* [Exercise description] For the data below, work out how many lines contain the word "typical" and supply only that number.

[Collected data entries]
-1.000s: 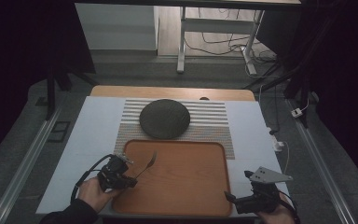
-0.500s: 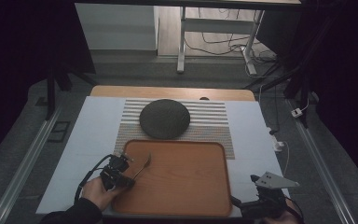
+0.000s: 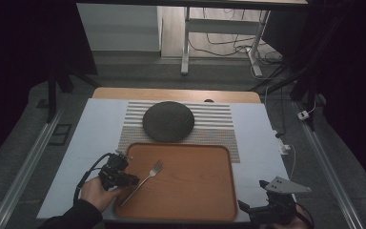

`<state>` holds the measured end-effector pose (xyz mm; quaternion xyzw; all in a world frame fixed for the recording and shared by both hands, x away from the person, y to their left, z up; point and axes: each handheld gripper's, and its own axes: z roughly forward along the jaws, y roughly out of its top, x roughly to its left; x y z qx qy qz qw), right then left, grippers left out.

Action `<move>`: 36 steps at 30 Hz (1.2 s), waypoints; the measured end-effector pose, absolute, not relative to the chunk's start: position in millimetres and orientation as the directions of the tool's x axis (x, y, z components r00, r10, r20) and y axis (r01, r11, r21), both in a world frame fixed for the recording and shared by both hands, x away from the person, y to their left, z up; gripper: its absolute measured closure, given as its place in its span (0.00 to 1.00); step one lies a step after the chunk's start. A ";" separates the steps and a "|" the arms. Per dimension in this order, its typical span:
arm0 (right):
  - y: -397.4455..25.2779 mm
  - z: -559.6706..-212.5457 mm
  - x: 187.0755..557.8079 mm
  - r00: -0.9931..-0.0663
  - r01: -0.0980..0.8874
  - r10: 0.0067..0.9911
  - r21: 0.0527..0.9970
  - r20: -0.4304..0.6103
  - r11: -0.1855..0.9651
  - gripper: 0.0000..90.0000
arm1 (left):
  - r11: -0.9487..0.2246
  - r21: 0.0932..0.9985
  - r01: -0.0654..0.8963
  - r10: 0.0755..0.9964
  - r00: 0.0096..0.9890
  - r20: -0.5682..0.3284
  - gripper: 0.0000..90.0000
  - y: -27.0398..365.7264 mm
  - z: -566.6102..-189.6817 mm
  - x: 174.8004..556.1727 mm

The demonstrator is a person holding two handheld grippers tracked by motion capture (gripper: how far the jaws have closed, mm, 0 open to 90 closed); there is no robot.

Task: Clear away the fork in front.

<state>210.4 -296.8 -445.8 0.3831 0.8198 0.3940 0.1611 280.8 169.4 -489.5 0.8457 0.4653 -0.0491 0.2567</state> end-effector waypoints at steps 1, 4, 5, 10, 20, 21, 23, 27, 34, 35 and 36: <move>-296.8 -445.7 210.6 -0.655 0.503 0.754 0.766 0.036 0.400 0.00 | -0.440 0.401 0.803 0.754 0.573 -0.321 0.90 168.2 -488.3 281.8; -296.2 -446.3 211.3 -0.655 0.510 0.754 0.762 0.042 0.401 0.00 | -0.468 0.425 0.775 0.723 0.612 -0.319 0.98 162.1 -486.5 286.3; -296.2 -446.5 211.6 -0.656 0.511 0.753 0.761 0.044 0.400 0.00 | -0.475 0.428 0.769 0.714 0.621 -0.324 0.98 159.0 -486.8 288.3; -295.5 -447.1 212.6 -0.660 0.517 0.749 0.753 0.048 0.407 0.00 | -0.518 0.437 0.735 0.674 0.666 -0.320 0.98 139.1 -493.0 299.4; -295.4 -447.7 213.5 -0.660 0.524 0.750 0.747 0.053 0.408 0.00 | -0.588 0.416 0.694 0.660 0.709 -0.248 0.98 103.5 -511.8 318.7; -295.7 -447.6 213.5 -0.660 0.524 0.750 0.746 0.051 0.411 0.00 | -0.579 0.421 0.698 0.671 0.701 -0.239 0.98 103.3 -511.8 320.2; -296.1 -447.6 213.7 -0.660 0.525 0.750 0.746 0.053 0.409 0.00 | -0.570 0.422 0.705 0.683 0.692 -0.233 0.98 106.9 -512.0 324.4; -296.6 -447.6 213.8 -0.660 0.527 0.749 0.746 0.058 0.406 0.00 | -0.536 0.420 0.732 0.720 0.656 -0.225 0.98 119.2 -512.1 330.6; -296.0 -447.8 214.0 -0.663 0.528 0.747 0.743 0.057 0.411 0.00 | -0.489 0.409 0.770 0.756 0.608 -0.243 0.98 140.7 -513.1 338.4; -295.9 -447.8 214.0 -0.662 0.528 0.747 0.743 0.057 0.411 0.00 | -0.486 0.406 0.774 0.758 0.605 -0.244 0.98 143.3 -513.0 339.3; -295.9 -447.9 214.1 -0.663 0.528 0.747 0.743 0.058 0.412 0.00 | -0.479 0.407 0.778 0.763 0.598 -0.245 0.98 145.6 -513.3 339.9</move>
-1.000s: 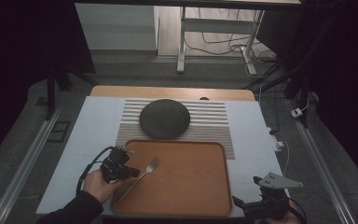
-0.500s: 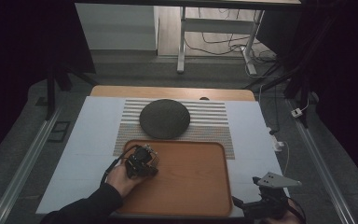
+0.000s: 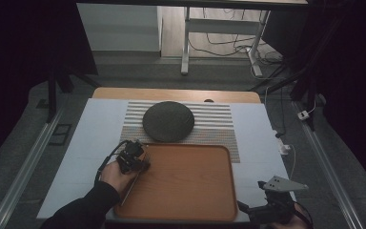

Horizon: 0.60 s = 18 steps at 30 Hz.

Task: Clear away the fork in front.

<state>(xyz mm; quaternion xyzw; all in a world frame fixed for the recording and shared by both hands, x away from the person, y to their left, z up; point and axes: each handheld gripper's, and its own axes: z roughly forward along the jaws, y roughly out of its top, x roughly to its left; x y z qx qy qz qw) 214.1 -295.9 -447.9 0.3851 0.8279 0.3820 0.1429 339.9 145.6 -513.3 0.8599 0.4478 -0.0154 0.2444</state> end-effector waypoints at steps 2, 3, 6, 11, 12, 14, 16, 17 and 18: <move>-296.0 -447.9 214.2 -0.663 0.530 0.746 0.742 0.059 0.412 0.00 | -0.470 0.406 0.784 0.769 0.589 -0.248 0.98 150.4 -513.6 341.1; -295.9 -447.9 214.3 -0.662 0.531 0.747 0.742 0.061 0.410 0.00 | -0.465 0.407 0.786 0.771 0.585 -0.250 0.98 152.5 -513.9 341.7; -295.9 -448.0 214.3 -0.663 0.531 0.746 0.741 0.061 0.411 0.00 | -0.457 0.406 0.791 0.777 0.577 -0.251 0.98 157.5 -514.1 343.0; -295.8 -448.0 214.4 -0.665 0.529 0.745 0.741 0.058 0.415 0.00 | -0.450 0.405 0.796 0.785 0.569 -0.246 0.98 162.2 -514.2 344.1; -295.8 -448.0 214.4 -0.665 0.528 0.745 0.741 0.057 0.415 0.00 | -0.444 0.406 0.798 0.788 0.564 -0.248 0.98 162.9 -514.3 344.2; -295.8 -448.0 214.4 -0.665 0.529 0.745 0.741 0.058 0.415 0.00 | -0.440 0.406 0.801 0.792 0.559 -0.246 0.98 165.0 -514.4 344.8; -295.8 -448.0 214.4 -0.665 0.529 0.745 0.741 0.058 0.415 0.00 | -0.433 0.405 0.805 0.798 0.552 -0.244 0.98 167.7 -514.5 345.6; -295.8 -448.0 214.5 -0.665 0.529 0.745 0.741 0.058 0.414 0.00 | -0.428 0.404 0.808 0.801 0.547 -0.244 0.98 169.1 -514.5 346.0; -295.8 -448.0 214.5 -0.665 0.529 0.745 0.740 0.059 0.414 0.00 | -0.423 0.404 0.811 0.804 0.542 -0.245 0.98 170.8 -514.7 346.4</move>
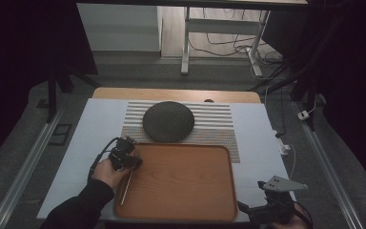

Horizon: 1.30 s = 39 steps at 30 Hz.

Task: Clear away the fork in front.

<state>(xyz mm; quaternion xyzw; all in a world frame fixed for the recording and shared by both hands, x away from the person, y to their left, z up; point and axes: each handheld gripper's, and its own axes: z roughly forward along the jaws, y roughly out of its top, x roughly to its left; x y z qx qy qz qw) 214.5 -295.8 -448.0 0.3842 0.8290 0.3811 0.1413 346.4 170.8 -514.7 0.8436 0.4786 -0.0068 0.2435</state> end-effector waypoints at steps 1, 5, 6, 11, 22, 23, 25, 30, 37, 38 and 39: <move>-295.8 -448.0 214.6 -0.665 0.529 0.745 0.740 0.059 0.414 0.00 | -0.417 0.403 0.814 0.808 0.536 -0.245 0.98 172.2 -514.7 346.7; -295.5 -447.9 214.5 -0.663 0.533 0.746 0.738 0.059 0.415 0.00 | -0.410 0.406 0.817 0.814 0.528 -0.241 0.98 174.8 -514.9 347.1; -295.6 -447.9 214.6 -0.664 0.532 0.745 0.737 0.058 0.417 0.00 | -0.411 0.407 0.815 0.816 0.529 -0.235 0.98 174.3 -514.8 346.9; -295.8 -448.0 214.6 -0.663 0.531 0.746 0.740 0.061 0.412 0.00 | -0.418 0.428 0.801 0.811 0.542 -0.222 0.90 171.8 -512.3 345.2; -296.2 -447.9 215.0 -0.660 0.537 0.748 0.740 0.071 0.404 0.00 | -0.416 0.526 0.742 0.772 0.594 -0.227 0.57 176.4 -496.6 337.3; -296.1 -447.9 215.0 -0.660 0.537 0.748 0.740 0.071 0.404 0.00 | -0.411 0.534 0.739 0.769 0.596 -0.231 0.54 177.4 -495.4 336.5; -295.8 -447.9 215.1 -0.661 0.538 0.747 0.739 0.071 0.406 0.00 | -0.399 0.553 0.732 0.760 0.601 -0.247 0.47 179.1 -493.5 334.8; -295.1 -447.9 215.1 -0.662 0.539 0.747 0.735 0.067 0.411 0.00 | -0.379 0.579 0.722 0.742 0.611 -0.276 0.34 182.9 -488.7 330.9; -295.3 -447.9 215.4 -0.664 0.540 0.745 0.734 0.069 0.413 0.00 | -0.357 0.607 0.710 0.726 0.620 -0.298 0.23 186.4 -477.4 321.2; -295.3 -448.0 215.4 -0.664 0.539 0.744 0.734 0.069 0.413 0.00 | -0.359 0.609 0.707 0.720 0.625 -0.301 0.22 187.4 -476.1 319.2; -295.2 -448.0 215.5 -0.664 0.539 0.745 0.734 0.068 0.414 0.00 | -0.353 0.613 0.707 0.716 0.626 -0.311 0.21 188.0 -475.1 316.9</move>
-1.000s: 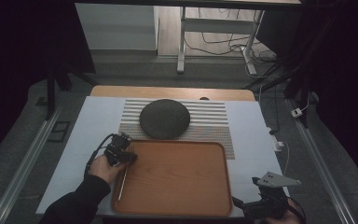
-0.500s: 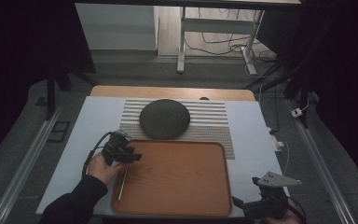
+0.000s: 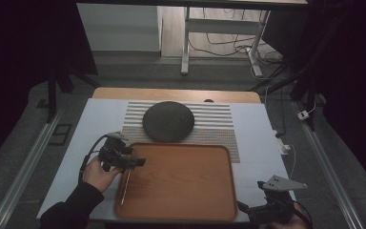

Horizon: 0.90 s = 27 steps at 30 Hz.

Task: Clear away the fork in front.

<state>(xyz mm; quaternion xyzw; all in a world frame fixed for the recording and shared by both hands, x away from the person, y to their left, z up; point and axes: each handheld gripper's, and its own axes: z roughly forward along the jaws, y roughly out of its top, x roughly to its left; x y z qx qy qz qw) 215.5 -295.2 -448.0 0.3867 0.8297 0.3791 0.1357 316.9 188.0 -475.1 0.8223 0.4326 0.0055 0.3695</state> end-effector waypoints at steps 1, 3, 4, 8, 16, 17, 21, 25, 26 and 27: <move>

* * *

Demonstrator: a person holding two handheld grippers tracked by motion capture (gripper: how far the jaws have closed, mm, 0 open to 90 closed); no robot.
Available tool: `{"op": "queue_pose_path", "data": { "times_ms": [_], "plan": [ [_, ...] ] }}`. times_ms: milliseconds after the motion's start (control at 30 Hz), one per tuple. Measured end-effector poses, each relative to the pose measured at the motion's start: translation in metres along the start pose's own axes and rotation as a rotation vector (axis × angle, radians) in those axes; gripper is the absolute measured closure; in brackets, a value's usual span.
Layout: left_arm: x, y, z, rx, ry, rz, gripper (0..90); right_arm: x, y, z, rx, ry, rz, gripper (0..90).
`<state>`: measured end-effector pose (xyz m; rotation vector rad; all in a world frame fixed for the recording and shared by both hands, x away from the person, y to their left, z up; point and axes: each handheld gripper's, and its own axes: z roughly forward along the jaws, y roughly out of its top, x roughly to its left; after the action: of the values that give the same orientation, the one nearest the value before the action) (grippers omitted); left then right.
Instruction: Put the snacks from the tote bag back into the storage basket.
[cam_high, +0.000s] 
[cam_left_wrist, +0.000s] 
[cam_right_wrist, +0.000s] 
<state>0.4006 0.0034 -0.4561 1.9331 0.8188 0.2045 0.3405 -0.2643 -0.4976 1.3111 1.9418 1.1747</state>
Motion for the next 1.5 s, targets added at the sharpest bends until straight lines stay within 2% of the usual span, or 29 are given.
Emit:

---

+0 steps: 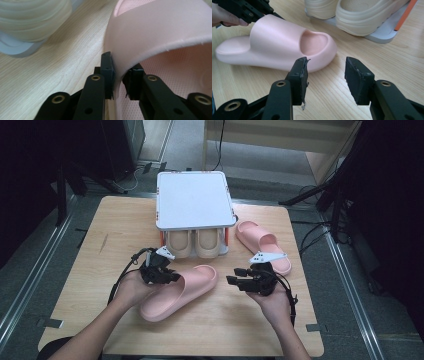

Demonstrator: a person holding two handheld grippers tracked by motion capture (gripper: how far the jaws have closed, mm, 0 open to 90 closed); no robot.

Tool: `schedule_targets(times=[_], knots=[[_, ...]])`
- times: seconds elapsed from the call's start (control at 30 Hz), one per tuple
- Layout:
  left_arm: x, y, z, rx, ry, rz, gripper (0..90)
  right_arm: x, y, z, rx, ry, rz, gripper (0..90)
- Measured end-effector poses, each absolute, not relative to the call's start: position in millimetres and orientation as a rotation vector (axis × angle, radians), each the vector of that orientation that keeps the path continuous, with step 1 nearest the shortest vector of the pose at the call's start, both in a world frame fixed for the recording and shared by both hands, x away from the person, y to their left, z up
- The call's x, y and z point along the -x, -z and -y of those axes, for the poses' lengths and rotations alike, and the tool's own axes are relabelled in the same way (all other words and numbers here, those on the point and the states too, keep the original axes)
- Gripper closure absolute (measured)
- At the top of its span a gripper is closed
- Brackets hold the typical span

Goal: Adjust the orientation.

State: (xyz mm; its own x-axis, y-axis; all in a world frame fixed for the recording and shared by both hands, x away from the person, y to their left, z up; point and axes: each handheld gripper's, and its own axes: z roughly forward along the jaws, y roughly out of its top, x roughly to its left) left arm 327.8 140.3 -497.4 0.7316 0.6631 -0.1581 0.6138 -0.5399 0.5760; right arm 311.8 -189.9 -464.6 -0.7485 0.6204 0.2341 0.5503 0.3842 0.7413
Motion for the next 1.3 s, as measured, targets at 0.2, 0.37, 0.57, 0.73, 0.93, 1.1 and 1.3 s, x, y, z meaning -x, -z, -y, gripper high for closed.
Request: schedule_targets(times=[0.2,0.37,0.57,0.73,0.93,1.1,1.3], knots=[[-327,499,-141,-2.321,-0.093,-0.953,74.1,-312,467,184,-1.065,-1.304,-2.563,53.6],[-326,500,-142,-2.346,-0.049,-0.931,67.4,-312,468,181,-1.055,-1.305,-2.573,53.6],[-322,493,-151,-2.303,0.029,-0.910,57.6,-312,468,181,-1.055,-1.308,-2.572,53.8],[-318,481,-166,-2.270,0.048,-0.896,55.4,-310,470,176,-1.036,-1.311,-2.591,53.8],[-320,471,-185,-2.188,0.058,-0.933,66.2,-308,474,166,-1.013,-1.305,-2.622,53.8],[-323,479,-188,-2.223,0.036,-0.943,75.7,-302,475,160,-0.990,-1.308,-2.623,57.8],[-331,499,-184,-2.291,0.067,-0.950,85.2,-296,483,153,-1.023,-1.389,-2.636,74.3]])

* [Response to this task] 2